• _ACTIVITY_
In your copy, include no images, and write out every entry below exactly as it stands.

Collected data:
= Beginning of Section =

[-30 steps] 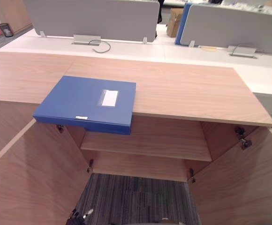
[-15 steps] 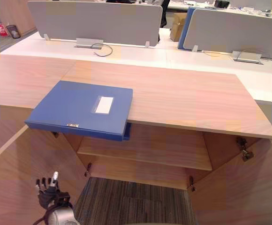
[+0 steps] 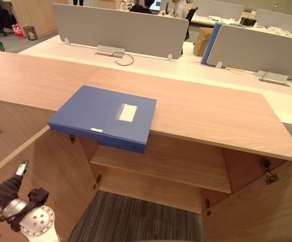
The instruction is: Walk over to the cabinet, pick up the folder, carry it to the office cabinet, place the folder inside the office cabinet, then close the office cabinet door
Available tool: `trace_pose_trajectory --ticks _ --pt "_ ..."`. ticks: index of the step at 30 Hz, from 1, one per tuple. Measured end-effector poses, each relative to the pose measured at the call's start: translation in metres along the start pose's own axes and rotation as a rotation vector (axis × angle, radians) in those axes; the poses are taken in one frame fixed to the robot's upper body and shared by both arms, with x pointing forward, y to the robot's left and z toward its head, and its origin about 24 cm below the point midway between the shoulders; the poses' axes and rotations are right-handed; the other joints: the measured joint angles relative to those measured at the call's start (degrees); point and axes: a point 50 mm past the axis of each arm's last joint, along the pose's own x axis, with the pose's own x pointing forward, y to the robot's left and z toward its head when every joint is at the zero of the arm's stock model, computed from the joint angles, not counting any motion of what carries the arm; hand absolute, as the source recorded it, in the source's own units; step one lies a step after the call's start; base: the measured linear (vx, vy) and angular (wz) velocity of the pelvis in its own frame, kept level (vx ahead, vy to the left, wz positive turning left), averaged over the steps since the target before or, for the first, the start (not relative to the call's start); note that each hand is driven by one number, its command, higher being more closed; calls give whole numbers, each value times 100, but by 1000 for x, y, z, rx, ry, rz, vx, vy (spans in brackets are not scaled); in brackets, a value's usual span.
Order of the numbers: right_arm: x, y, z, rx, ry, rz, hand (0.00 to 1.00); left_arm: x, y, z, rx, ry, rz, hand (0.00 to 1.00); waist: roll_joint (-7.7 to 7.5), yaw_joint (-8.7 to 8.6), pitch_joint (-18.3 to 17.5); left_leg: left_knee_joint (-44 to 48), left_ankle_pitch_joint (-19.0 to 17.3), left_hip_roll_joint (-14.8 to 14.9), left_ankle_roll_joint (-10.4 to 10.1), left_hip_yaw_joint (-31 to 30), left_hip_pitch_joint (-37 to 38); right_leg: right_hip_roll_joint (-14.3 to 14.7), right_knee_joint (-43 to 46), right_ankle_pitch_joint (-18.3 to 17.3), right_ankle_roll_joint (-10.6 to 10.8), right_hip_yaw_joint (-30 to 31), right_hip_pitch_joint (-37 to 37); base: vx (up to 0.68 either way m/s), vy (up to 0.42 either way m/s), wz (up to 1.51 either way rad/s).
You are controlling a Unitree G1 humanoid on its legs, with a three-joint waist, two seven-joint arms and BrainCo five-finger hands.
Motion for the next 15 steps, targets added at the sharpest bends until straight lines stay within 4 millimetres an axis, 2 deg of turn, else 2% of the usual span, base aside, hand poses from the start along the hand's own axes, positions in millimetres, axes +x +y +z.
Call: trace_pose_trajectory --ticks 6,8,12,15 --pt "2 -2 5 -37 -9 13 0 6 -26 45 135 -377 -80 0 73 8 -54 27 47 7 -23 39 -93 48 1 23 -33 68 -127 -1 5 -4" --pt "2 -3 5 -40 -12 11 0 7 -30 53 160 -462 -83 0 110 -7 -36 27 46 8 -23 60 -91 50 2 28 -40 100 -143 -10 24 -10" --pt "2 -5 4 -42 -13 9 0 6 -33 63 215 -626 -112 0 138 0 -22 27 46 24 -23 123 -81 64 8 33 -49 141 -162 -21 19 -6" --pt "2 -6 5 -44 -22 5 0 10 -40 56 299 -728 -159 0 176 7 -25 21 46 41 -23 187 -67 75 12 60 -87 199 -196 -31 18 -11"
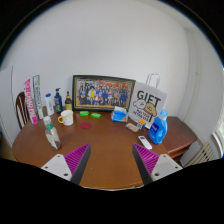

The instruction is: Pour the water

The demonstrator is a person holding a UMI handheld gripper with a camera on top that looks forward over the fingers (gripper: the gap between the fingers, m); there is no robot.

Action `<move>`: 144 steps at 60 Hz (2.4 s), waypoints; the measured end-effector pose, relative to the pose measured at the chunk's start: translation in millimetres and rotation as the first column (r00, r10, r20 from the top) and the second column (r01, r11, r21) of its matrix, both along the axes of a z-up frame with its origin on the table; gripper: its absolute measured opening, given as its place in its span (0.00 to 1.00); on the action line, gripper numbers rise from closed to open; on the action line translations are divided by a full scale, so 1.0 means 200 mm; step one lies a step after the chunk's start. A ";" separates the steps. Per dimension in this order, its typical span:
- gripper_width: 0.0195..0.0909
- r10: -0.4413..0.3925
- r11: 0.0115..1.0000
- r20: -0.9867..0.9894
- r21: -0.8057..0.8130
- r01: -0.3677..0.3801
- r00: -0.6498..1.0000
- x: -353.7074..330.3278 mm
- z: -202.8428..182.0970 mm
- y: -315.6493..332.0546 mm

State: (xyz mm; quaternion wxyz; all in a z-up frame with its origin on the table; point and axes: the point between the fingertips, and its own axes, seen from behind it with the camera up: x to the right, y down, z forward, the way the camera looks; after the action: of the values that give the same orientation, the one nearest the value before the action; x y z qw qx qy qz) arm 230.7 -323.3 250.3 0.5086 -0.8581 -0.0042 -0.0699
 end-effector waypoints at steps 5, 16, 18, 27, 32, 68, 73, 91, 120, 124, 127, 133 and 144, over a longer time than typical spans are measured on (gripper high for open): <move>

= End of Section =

• _REPLY_
[-30 steps] 
[-15 steps] 
[+0 steps] 
The instruction is: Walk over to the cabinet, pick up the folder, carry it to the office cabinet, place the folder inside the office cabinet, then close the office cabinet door
Available tool: `trace_pose_trajectory --ticks _ --pt "_ ..."`. ticks: index of the step at 30 Hz, from 1, one per tuple. Measured end-effector poses, each relative to the pose measured at the call's start: translation in metres along the start pose's own axes and rotation as a rotation vector (axis × angle, radians) in those axes; the poses are taken in one frame fixed to the robot's upper body and shared by both arms, with x pointing forward, y to the robot's left and z toward its head, and its origin about 24 cm below the point midway between the shoulders; the poses' axes and rotations are right-handed; the other joints: the measured joint angles relative to those measured at the call's start (degrees); point and axes: a point 50 mm past the axis of each arm's last joint, along the pose's own x axis, with the pose's own x pointing forward, y to the robot's left and z toward its head when every joint is at the zero of the arm's stock model, computed from the joint angles, not counting any motion of what carries the arm; hand absolute, as the source recorded it, in the source's own units; step one lies a step after the call's start; base: the measured linear (vx, vy) and angular (wz) velocity of the pelvis in its own frame, kept level (vx ahead, vy to the left, wz positive turning left), averaged over the steps since the target before or, for the first, the start (not relative to the call's start); note that each hand is driven by one number, its command, higher being more closed; calls give whole numbers, each value times 100, but by 1000 for x, y, z, rx, ry, rz, vx, vy (spans in brackets are not scaled); in brackets, a value's usual span.
Order of the numbers: right_arm: x, y, z, rx, ry, rz, hand (0.00 to 1.00); left_arm: x, y, z, rx, ry, rz, hand (0.00 to 1.00); waist: roll_joint (-7.7 to 7.5), yaw_joint (-8.7 to 8.6), pitch_joint (-18.3 to 17.5); left_leg: left_knee_joint (-44 to 48), left_ankle_pitch_joint (-19.0 to 17.3), left_hip_roll_joint (-14.8 to 14.9), left_ankle_roll_joint (-10.4 to 10.1), left_hip_yaw_joint (-31 to 30), left_hip_pitch_joint (-37 to 38); right_leg: right_hip_roll_joint (-14.3 to 14.7), right_knee_joint (-43 to 46), right_ankle_pitch_joint (-18.3 to 17.3), right_ankle_roll_joint (-10.6 to 10.8), right_hip_yaw_joint (-30 to 31), right_hip_pitch_joint (-37 to 37); base: vx (up to 0.68 either way m/s), vy (up to 0.42 either way m/s), wz (up to 1.51 either way rad/s).
You are controlling a Unitree G1 humanoid on its legs, with a three-joint waist, two seven-joint arms and BrainCo five-finger hands.
Motion for the next 15 steps, targets added at the sharpest bends until straight lines stay within 4 millimetres an axis, 2 deg of turn, else 2% of the usual span, base aside, hand poses from the start along the hand's own axes, positions in millimetres, axes +x +y +z.
Call: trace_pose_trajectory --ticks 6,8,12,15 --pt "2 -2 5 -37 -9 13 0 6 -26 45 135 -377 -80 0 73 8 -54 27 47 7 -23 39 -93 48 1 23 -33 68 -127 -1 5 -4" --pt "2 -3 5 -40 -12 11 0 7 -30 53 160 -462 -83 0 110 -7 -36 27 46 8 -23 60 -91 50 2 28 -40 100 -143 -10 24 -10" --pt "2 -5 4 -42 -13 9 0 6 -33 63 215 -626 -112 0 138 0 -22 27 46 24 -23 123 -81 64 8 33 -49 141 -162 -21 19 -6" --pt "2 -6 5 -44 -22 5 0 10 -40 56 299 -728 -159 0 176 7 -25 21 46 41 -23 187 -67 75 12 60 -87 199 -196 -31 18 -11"

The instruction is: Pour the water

The demonstrator is a person holding a UMI handheld gripper with a camera on top that looks forward over the fingers (gripper: the gap between the fingers, m); there is no robot.

Action `<move>`: 144 steps at 60 Hz (2.4 s), waypoints; the measured end-effector pose, relative to the pose measured at the chunk's start: translation in millimetres and rotation as the first column (r00, r10, r20 from the top) and the second column (r01, r11, r21) of its matrix, both along the axes of a z-up frame with its origin on the table; gripper: its absolute measured opening, given as its place in its span (0.00 to 1.00); on the action line, gripper numbers rise from closed to open; on the action line translations are divided by a full scale, so 1.0 means 200 mm; step one lies a step after the chunk's start. A ";" separates the steps. Per dimension in this order, its typical span:
- gripper_width: 0.0195..0.0909
- r10: -0.4413..0.3925
- r11: 0.0115..1.0000
- r20: -0.9867..0.9894
- r21: -0.8057..0.8130
- r01: -0.3677..0.3801
- r00: -0.6498..1.0000
- x: -353.7074..330.3278 mm
- z: -202.8428..182.0970 mm
- y: -315.6493..332.0546 mm

State: (xyz mm; quaternion wxyz; all in a z-up frame with its origin on the table; point and axes: the point between the fingertips, and its own axes, seen from behind it with the camera up: x to the right, y down, z forward, the way the camera looks; after the action: of the values that give the same orientation, the one nearest the value before the action; x y z qw qx qy qz) arm 230.7 -323.3 250.3 0.5086 -0.8581 -0.0042 -0.0699
 end-effector waypoints at steps 5, 16, 18, 27, 32, 68, 73, 91, 120, 124, 127, 133 and 144, over a longer time than typical spans are measured on (gripper high for open): <move>

The response is now finished.